The streaming service is bolstering pay packages for the most famous actors in the business at a time when studios are getting downright stingy about writing generous checks. Ryan Reynolds, for instance, is getting $27 million to star in “Six Underground,” a Michael Bay film about a billionaire-financed vigilante squad, and Denzel Washington asked for $30 million to topline an action film for the company before opting to pass in favor of other projects. An insider disputes that Washington was ever offered a specific salary. Will Smith will likely score $35 million from Netflix in exchange for reprising his role as a wisecracking cop in “Bright 2.”
On the face of it, those figures are larger than what more traditional studios are willing to shell out for stars. Smith and Martin Lawrence once commanded $20 million a picture, but both actors are shaving their asking prices to get “Bad Boys for Life” off the ground. Likewise, Tom Cruise may have earned $20 million in his mid-’90s and early aughts heyday, but to reprise his iconic role as Maverick, the rule-bending aviator in “Top Gun: Maverick,” he’s pulling in a relatively modest $12 million to $14 million. Even the big franchises don’t pay what they once did.
Netflix salaries come with one big caveat. The stars don’t share in any upside. Even if customers love a movie, stream it ad nauseam and encourage their friends to check it out, actors’ take-home pay stays the same. On a studio movie such as the recent horror hit “Us,” Lupita Nyong’o may only get a little more than scale, but her haul will be several million dollars by the time the movie wraps its theatrical and home entertainment runs, thanks to a generous back-end deal.
For most projects, actors’ contracts stipulate that they will receive a percentage of the profits. In rare cases, a major star will get what is called first-dollar gross, which is a portion of the studio revenues before a picture is in the black. Because Netflix movies do not have wide theatrical distribution and the company receives most of its revenues from subscriptions, not from home entertainment sales and licensing, a similar form of profit sharing isn’t feasible. Netflix’s salaries tend to be larger as a reflection of that reality.
Sometimes it’s the stars themselves who are willing to work for less, not just the studios dictating that they take a haircut. Ansel Elgort commands $5 million on fare that’s more commercial, but he’s making less than that for a chance to work with Steven Spielberg on “West Side Story.” And DiCaprio and Brad Pitt took roughly half what they usually command, or $10 million apiece, to pair up for Quentin Tarantino’s “Once Upon a Time in Hollywood.” In those cases, working with some of the most talented filmmakers in the business is reward enough.

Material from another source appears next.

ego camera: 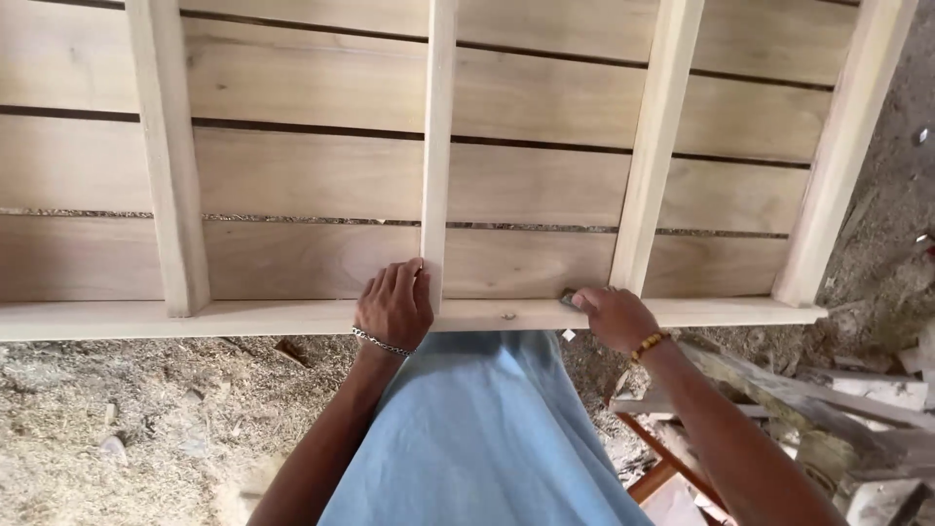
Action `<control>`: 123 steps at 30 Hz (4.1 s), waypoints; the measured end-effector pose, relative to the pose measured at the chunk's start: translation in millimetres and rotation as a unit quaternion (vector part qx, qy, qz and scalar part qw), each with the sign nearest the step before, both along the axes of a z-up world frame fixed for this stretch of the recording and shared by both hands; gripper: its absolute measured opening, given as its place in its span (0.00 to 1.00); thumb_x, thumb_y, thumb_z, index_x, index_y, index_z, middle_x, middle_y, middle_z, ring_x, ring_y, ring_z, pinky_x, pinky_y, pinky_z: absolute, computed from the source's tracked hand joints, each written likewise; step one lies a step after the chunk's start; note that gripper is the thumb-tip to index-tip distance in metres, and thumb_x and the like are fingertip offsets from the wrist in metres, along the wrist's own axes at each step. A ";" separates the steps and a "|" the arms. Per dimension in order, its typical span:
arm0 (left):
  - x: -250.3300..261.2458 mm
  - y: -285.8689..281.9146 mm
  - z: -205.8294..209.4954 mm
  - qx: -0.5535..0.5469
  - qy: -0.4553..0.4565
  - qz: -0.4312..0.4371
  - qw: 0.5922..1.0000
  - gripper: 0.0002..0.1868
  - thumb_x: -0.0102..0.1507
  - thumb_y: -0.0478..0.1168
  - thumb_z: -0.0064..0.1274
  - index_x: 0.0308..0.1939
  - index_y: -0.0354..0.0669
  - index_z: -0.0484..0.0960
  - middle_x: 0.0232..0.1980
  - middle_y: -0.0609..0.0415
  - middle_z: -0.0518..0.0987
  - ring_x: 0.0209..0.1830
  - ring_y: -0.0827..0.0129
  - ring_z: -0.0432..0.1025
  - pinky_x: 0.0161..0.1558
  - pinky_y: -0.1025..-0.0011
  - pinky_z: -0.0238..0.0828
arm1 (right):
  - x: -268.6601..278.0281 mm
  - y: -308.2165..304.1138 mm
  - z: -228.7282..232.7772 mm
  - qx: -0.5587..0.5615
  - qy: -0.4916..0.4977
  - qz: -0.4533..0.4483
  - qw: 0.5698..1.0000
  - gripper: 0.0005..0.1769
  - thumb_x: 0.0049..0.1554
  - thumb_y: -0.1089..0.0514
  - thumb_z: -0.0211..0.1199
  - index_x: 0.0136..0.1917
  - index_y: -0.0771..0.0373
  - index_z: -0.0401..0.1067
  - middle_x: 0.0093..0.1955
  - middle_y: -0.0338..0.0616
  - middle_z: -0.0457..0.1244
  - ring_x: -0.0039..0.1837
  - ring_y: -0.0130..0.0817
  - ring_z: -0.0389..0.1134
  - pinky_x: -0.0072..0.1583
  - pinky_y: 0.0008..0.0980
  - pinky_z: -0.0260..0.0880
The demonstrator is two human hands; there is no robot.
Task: Sanding a wooden frame manually using a piece of sandpaper.
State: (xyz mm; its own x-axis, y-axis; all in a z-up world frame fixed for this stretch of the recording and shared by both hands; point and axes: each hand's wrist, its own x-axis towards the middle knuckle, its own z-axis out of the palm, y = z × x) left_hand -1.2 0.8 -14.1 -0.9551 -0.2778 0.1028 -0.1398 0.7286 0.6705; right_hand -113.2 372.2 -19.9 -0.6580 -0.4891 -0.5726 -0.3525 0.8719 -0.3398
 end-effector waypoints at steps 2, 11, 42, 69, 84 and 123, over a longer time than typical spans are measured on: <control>-1.9 1.5 1.9 0.001 -0.012 0.008 1.000 0.11 0.71 0.41 0.47 0.48 0.37 0.79 0.41 0.46 0.82 0.39 0.53 0.77 0.43 0.58 0.74 | -7.5 -56.4 26.7 0.122 -0.069 0.005 0.990 0.11 0.67 0.55 0.53 0.54 0.54 0.77 0.43 0.46 0.73 0.42 0.37 0.72 0.47 0.39 0.73; -4.6 0.1 1.9 -0.006 -0.026 0.007 1.000 0.12 0.71 0.44 0.47 0.48 0.38 0.79 0.41 0.45 0.82 0.39 0.54 0.78 0.42 0.56 0.75 | -1.3 -128.8 35.5 0.053 -0.196 -0.030 0.979 0.19 0.64 0.44 0.54 0.59 0.55 0.74 0.52 0.47 0.72 0.51 0.37 0.73 0.57 0.38 0.73; 1.4 1.8 11.4 0.009 -0.061 -0.004 0.998 0.16 0.70 0.46 0.46 0.51 0.37 0.77 0.43 0.44 0.80 0.40 0.50 0.77 0.44 0.55 0.73 | -14.5 -38.6 47.6 0.101 -0.097 0.154 0.978 0.28 0.58 0.56 0.54 0.72 0.50 0.69 0.66 0.42 0.66 0.61 0.39 0.66 0.65 0.47 0.63; 4.4 -4.6 2.7 0.038 -0.029 -0.005 0.999 0.13 0.70 0.42 0.49 0.51 0.35 0.78 0.43 0.45 0.81 0.43 0.54 0.76 0.47 0.56 0.73 | 55.8 -72.0 -3.7 -0.121 0.124 0.159 0.972 0.17 0.65 0.60 0.46 0.60 0.54 0.74 0.61 0.45 0.71 0.61 0.35 0.73 0.57 0.36 0.75; -47.8 110.3 -16.8 0.619 -0.114 0.028 0.776 0.12 0.72 0.41 0.56 0.52 0.35 0.86 0.44 0.47 0.85 0.44 0.75 0.73 0.44 0.75 0.72 | 22.7 -76.6 15.2 -0.348 -0.069 -0.354 0.865 0.29 0.70 0.36 0.54 0.54 0.66 0.75 0.43 0.48 0.63 0.45 0.31 0.61 0.48 0.32 0.67; -104.6 253.6 -42.6 0.074 -0.333 -0.359 0.869 0.09 0.62 0.35 0.51 0.34 0.37 0.85 0.51 0.45 0.81 0.55 0.51 0.73 0.57 0.58 0.72 | -21.4 128.1 -5.0 -0.084 0.405 -0.340 0.844 0.14 0.68 0.51 0.58 0.43 0.55 0.78 0.39 0.37 0.70 0.43 0.35 0.70 0.56 0.39 0.60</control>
State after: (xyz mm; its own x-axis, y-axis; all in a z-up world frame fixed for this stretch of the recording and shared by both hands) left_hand -105.9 254.4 -56.7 -0.7222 0.4505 -0.5248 -0.0776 0.7012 0.7087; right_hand -134.6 500.4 -25.0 -0.9617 0.1304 0.2411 0.0342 0.9298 -0.3666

Though the fat paychecks of yesteryear may be few and far between, some actors still are able to ask for and receive hefty compensation packages or have seen their salaries increase as their stars have ascended. Dwayne Johnson, one of the few remaining stars whose name alone is enough to guarantee a solid opening weekend for a film, routinely makes $20 million or more on his big action movies, and Robert Downey Jr. has leveraged his Iron Man clout into a massive $20 million haul for “The Voyage of Doctor Dolittle,” a fantasy film he hopes will inspire a franchise. And while Gal Gadot may have been paid a pittance to originate the role of Wonder Woman in 2016’s “Batman v Superman: Dawn of Justice,” she’ll get a heroic $10 million to don her character’s signature cuffs in “Wonder Woman 1984.” These movies turned Gadot into a major star, and she’s finally being paid accordingly. Other actors, such as Margot Robbie of “Birds of Prey,” get richer deals because they don’t only appear in their movies — they also produce them.